== Segment start ==
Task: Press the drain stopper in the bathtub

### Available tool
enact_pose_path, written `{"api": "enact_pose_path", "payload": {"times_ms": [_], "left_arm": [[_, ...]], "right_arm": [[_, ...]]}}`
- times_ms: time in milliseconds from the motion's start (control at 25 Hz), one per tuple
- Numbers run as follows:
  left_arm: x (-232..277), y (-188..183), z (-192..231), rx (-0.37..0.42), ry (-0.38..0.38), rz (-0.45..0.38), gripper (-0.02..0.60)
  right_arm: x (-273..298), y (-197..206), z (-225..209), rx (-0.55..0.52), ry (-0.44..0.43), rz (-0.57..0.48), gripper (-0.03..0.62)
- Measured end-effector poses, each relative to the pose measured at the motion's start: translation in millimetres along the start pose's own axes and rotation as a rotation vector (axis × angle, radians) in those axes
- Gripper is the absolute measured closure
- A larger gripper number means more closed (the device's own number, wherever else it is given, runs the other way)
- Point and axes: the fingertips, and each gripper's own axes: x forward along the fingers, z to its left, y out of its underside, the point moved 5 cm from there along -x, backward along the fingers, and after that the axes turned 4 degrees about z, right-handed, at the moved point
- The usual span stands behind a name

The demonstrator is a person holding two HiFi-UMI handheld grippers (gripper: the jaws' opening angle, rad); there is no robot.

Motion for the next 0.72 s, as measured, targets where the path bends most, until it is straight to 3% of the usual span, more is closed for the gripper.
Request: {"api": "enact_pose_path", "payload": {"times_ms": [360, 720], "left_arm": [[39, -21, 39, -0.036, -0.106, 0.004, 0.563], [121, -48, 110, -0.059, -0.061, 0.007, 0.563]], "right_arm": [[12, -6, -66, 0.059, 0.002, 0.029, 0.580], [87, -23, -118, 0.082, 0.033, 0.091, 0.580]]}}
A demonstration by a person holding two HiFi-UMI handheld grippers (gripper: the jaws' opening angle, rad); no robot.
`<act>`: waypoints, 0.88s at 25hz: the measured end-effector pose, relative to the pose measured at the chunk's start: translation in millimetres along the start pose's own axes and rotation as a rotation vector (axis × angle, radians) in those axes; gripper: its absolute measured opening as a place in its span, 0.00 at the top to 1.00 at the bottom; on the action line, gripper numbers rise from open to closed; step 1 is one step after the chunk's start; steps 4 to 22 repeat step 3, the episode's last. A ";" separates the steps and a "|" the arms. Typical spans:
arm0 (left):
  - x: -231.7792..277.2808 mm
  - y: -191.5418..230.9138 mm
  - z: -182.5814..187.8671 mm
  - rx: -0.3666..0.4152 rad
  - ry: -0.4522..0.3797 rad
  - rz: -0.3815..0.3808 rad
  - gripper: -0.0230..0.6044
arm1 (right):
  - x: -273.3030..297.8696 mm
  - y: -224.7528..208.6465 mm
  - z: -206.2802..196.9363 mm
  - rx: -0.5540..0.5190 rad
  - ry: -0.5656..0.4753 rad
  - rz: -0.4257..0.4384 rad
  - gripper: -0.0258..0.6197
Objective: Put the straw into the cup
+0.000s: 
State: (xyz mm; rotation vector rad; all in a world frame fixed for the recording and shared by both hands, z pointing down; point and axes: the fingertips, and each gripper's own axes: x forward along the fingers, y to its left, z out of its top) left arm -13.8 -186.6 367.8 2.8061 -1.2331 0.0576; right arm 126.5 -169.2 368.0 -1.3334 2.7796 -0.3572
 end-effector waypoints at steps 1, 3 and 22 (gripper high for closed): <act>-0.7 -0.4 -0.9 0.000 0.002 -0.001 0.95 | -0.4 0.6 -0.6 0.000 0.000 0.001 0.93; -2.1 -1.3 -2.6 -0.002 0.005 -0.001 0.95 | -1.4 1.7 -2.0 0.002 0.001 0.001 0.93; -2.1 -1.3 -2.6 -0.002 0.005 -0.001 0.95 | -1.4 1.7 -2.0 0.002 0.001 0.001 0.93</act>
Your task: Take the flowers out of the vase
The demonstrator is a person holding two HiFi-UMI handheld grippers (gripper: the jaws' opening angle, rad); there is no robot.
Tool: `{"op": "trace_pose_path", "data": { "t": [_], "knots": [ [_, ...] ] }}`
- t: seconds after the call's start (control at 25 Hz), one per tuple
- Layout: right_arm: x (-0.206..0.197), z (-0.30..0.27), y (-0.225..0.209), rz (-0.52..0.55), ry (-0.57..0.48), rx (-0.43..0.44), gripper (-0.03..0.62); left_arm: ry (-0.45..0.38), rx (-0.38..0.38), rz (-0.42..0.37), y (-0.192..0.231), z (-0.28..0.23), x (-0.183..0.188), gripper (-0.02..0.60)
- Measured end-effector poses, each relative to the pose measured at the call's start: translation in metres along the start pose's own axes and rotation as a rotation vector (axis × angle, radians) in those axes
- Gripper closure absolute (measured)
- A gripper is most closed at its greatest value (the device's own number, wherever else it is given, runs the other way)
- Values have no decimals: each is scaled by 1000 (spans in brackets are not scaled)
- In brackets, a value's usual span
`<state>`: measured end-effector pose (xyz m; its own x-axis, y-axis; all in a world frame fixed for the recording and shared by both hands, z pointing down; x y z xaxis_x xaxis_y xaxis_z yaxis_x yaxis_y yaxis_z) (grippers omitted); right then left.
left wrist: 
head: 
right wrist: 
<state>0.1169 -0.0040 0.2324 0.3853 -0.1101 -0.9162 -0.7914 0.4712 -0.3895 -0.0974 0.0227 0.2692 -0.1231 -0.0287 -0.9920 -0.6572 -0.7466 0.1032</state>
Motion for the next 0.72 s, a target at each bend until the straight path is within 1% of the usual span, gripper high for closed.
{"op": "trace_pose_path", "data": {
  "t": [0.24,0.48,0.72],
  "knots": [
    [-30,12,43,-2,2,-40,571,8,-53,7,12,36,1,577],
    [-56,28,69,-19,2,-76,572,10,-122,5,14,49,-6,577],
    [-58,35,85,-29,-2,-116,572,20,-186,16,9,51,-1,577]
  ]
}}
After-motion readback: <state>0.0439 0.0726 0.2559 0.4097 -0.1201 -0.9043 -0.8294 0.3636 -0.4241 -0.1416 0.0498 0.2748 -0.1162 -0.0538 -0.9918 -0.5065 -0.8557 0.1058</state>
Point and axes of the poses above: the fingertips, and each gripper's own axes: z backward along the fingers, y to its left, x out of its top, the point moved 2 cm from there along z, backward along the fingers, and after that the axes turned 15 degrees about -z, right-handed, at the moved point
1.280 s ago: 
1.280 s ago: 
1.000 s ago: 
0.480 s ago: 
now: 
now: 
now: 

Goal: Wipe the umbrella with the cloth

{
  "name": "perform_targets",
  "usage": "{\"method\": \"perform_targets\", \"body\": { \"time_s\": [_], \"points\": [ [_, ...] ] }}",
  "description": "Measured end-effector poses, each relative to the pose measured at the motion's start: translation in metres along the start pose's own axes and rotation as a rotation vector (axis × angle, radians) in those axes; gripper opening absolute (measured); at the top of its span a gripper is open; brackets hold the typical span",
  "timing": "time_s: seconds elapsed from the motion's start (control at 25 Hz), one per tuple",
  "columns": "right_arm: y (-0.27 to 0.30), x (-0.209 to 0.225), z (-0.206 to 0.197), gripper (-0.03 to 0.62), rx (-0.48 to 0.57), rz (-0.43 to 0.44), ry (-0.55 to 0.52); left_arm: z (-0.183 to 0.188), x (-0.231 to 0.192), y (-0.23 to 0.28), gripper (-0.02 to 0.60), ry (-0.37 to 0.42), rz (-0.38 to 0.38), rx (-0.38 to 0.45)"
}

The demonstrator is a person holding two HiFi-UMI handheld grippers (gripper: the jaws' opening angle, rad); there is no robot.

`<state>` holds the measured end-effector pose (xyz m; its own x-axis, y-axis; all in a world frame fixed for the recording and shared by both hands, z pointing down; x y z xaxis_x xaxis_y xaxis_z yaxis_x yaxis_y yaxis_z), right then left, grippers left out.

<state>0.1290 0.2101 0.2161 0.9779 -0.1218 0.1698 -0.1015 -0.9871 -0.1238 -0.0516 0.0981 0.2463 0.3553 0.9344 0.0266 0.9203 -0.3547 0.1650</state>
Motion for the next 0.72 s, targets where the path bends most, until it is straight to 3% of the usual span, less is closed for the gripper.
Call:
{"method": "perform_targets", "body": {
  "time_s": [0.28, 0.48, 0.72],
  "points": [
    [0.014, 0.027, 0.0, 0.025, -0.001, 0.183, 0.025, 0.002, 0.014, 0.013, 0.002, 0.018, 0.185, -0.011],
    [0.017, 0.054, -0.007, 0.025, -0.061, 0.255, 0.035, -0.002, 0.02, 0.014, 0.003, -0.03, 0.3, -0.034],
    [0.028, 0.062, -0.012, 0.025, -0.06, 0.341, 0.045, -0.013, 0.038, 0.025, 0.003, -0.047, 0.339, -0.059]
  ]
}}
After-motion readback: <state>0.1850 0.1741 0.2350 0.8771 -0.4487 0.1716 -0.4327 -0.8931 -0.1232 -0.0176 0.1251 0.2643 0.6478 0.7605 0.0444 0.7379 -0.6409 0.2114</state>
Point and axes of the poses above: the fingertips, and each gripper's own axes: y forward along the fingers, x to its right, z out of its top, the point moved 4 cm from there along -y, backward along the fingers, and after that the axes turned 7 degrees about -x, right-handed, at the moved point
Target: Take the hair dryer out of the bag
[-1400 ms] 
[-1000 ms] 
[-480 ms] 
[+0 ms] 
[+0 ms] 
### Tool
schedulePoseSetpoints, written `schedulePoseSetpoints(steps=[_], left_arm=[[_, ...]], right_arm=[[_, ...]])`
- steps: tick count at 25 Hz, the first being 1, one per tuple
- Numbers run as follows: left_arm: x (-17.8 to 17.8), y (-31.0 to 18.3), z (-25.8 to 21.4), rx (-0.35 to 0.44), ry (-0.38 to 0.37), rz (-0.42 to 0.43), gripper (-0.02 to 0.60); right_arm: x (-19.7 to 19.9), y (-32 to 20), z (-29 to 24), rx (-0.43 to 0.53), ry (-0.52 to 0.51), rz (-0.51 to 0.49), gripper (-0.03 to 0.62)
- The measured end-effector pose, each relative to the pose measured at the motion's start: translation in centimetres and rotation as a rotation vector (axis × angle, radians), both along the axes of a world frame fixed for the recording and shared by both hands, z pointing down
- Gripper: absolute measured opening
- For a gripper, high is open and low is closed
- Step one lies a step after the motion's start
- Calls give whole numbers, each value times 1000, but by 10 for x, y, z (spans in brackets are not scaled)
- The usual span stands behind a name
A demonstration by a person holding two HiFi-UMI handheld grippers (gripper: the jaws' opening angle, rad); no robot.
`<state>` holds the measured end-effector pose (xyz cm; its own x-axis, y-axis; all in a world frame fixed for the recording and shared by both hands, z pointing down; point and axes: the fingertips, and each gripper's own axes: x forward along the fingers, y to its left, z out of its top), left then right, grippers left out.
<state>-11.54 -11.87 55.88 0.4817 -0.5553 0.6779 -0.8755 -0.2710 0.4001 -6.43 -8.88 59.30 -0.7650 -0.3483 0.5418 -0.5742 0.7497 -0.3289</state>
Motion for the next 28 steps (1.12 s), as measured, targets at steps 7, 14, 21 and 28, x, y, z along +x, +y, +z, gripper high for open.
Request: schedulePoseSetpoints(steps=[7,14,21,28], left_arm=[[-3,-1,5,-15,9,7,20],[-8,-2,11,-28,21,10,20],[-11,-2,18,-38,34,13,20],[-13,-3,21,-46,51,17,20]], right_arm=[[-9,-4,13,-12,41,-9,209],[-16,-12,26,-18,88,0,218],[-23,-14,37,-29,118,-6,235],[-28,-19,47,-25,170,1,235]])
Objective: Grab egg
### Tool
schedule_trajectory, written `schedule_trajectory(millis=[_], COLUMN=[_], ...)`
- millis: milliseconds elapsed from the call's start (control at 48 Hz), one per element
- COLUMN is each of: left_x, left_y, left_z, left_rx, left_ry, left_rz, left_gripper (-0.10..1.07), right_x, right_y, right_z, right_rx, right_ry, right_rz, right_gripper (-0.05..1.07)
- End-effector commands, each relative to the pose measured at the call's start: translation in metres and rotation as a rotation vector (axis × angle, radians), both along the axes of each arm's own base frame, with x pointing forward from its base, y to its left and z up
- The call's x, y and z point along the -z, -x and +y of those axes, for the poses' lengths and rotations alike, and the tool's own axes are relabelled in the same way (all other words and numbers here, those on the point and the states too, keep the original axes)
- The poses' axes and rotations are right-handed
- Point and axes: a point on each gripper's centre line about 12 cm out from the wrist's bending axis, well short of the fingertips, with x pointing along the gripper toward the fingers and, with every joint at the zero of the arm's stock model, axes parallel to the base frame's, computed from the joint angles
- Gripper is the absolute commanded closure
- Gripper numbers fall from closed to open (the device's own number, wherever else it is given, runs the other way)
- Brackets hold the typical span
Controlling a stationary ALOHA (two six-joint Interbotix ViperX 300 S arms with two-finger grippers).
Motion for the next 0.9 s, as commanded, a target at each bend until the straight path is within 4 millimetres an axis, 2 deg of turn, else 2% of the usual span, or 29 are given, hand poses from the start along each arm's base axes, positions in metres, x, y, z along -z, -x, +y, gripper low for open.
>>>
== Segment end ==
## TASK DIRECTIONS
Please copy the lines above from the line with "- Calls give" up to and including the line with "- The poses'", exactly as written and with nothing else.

## PROBLEM SOLUTION
- Calls give whole numbers, each value times 1000, but by 10 for x, y, z (spans in brackets are not scaled)
- The usual span stands behind a name
A demonstration by a person holding two HiFi-UMI handheld grippers (gripper: the jaws' opening angle, rad); no robot.
`<state>` holds the measured end-effector pose (xyz cm; its own x-axis, y-axis; all in a world frame fixed for the recording and shared by both hands, z pointing down; point and axes: the fingertips, and each gripper's own axes: x forward along the fingers, y to its left, z out of its top), left then right, grippers left out.
<state>-11.54 -11.87 55.88 0.4817 -0.5553 0.6779 -0.8755 -0.2710 0.4001 -6.43 -8.88 59.30 -0.7650 -0.3483 0.5418 -0.5742 0.7497 -0.3289</state>
Motion for the next 28 steps (1.12 s), as measured, targets at steps 7, 14, 21 and 28, x, y, z along +x, +y, +z, gripper high for open.
Request: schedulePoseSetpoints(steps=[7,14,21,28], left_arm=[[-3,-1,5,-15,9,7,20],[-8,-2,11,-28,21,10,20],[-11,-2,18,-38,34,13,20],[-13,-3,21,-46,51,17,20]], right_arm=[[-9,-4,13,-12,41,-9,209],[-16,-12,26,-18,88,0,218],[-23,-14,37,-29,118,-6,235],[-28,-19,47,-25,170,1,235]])
Objective: Grab egg
### Tool
schedule_trajectory, written `schedule_trajectory(millis=[_], COLUMN=[_], ...)`
- millis: milliseconds elapsed from the call's start (control at 48 Hz), one per element
- COLUMN is each of: left_x, left_y, left_z, left_rx, left_ry, left_rz, left_gripper (-0.10..1.07), right_x, right_y, right_z, right_rx, right_ry, right_rz, right_gripper (-0.05..1.07)
- End-effector commands, each relative to the pose measured at the call's start: translation in metres and rotation as a rotation vector (axis × angle, radians), both along the axes of each arm's own base frame, with x pointing forward from its base, y to its left and z up
- The call's x, y and z point along the -z, -x and +y of those axes, for the poses' lengths and rotations alike, and the tool's own axes are relabelled in the same way (all other words and numbers here, those on the point and the states too, keep the original axes)
- The poses' axes and rotations are right-handed

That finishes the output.